Can time series (TS) #FoundationModels (FM) like Chronos zero-shot generalize to unseen #DynamicalSystems (DS)? #AI
No, they cannot!
But *DynaMix* can, the first TS/DS foundation model based on principles of DS reconstruction, capturing the long-term evolution of out-of-domain DS: https://arxiv.org/pdf/2505.13192v1
Unlike TS foundation models, DynaMix exhibits #ZeroShotLearning of long-term stats of unseen DS, incl. attractor geometry & power spectrum, w/o *any* re-training, just from a context signal.
It does so with only 0.1% of the parameters of Chronos & 10x faster inference times than the closest competitor.
It often even outperforms TS FMs on forecasting diverse empirical time series, like weather, traffic, or medical data, typically used to train TS FMs.
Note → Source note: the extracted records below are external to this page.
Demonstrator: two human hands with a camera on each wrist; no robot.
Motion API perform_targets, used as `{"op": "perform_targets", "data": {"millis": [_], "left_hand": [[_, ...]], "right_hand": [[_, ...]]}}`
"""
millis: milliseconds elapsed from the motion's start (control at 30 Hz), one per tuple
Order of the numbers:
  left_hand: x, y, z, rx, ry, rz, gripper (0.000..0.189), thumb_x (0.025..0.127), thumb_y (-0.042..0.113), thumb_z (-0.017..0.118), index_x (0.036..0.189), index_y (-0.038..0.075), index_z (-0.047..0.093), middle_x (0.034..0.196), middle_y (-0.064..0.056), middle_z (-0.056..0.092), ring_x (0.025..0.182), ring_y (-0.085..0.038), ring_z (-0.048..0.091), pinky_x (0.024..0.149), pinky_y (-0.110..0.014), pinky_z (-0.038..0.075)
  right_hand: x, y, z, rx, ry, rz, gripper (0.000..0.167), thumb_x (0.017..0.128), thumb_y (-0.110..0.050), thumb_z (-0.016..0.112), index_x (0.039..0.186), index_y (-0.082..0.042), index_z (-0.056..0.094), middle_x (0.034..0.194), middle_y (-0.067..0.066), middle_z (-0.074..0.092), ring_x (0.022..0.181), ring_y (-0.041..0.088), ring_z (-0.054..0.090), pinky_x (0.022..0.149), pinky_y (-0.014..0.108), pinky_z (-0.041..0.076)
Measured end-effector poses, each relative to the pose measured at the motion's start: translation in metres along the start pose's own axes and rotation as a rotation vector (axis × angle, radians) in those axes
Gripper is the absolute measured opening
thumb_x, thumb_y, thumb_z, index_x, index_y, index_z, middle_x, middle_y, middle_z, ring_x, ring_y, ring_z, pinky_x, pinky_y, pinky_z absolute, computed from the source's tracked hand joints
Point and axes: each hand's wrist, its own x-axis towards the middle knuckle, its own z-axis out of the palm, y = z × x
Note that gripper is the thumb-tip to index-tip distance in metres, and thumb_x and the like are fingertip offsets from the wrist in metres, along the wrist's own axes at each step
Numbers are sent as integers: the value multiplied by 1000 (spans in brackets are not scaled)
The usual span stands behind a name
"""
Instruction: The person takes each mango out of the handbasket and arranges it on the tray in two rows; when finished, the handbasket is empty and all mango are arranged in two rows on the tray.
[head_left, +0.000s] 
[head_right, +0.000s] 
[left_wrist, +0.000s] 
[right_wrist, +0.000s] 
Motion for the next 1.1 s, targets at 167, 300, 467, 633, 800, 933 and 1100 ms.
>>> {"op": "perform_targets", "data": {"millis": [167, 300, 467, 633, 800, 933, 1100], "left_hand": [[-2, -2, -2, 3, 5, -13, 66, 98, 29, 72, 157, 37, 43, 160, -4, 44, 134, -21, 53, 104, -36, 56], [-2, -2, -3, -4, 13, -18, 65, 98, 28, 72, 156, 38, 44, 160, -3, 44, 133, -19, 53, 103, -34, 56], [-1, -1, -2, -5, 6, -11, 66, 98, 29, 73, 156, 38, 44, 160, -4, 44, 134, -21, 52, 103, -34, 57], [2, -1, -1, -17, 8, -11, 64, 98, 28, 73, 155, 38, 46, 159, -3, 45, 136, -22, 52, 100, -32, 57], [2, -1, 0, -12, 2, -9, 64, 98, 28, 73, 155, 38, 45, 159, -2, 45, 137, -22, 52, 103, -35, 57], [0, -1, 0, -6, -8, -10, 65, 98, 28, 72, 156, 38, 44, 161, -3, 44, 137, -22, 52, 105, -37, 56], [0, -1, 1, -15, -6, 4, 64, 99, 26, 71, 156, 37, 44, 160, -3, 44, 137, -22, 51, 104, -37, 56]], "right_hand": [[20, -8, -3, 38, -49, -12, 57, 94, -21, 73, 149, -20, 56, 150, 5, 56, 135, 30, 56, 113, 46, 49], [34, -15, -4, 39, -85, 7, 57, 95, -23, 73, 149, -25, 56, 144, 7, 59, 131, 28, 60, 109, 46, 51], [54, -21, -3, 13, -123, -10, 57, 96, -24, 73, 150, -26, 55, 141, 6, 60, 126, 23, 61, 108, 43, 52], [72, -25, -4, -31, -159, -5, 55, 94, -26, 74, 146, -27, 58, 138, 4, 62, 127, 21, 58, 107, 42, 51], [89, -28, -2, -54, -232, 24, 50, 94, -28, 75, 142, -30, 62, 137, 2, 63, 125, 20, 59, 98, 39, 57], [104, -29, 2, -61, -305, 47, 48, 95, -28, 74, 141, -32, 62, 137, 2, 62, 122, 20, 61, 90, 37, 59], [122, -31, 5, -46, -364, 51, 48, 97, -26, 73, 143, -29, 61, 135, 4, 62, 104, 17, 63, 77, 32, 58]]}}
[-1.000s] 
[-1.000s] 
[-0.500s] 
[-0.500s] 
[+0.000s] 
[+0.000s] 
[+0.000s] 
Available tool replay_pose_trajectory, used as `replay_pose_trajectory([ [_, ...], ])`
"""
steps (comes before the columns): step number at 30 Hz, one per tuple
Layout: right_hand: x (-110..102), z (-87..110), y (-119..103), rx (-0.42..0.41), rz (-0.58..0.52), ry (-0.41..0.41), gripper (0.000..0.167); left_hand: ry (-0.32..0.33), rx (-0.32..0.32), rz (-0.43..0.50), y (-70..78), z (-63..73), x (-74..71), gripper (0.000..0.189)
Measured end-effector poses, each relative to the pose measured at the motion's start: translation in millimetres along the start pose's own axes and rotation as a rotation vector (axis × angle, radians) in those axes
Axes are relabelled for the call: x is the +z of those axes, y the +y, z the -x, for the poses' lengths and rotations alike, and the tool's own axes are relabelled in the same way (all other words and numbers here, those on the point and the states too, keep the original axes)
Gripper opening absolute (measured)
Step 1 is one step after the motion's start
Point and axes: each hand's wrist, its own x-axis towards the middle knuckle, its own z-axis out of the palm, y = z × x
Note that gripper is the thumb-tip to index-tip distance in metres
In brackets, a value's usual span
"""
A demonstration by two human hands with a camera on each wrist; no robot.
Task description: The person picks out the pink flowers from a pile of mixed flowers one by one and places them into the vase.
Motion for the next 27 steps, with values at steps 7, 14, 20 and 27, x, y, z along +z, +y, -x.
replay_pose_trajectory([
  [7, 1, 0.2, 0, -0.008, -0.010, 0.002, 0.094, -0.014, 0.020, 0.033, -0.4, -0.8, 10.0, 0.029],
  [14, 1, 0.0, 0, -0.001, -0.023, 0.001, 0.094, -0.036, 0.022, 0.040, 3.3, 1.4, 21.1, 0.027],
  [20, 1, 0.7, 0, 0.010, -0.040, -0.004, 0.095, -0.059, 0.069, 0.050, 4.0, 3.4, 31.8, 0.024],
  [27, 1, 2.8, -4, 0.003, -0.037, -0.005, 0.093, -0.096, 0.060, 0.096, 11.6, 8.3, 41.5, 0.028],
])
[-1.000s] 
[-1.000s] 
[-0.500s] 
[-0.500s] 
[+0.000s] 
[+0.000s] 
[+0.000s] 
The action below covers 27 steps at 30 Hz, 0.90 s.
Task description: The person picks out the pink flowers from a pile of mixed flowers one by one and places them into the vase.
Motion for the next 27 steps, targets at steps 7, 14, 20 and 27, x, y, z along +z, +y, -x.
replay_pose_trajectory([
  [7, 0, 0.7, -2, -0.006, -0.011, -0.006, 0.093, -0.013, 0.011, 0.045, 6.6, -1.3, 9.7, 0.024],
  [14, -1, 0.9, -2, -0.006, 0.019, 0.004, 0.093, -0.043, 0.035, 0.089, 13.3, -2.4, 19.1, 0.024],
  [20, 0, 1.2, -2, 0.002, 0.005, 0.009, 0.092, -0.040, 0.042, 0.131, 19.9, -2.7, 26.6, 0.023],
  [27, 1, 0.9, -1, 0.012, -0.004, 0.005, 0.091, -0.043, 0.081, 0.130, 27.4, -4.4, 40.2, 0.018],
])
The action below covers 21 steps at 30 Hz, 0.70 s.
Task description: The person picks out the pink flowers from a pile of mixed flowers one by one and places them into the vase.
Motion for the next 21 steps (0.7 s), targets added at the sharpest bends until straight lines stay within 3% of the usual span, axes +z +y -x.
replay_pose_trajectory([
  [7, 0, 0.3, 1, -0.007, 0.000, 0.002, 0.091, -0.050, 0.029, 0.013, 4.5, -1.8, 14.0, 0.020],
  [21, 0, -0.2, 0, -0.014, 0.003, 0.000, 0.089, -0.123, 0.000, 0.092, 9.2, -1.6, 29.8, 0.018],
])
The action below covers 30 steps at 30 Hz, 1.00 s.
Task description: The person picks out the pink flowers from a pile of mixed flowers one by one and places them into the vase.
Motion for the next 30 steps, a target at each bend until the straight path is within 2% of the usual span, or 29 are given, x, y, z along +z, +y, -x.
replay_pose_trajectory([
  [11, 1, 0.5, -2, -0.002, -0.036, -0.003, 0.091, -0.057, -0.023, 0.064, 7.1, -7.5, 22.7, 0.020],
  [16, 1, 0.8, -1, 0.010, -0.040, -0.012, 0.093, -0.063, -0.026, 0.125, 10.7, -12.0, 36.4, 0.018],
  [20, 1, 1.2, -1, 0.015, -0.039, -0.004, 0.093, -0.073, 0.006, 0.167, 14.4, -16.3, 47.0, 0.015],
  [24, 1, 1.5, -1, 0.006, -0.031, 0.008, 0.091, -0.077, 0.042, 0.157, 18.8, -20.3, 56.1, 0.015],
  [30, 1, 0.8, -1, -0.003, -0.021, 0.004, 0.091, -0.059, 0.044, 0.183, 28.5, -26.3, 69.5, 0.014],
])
This is surprising, cos DynaMix’ training corpus consists *solely* of simulated limit cycles & chaotic systems, no empirical data at all!
And no, it’s neither based on Transformers nor Mamba – it’s a new type of mixture-of-experts architecture based on the recently introduced AL-RNN (https://proceedings.neurips.cc/paper_files/paper/2024/file/40cf27290cc2bd98a428b567ba25075c-Paper-Conference.pdf), specifically trained for DS reconstruction.
Remarkably, DynaMix not only generalizes zero-shot to novel DS, but it can even generalize to new initial conditions and regions of state space not covered by the in-context information.
We dive a bit into the reasons why current time series FMs not trained for DS reconstruction fail, and conclude that a DS perspective on time series forecasting & models may help to advance the #TimeSeriesAnalysis field.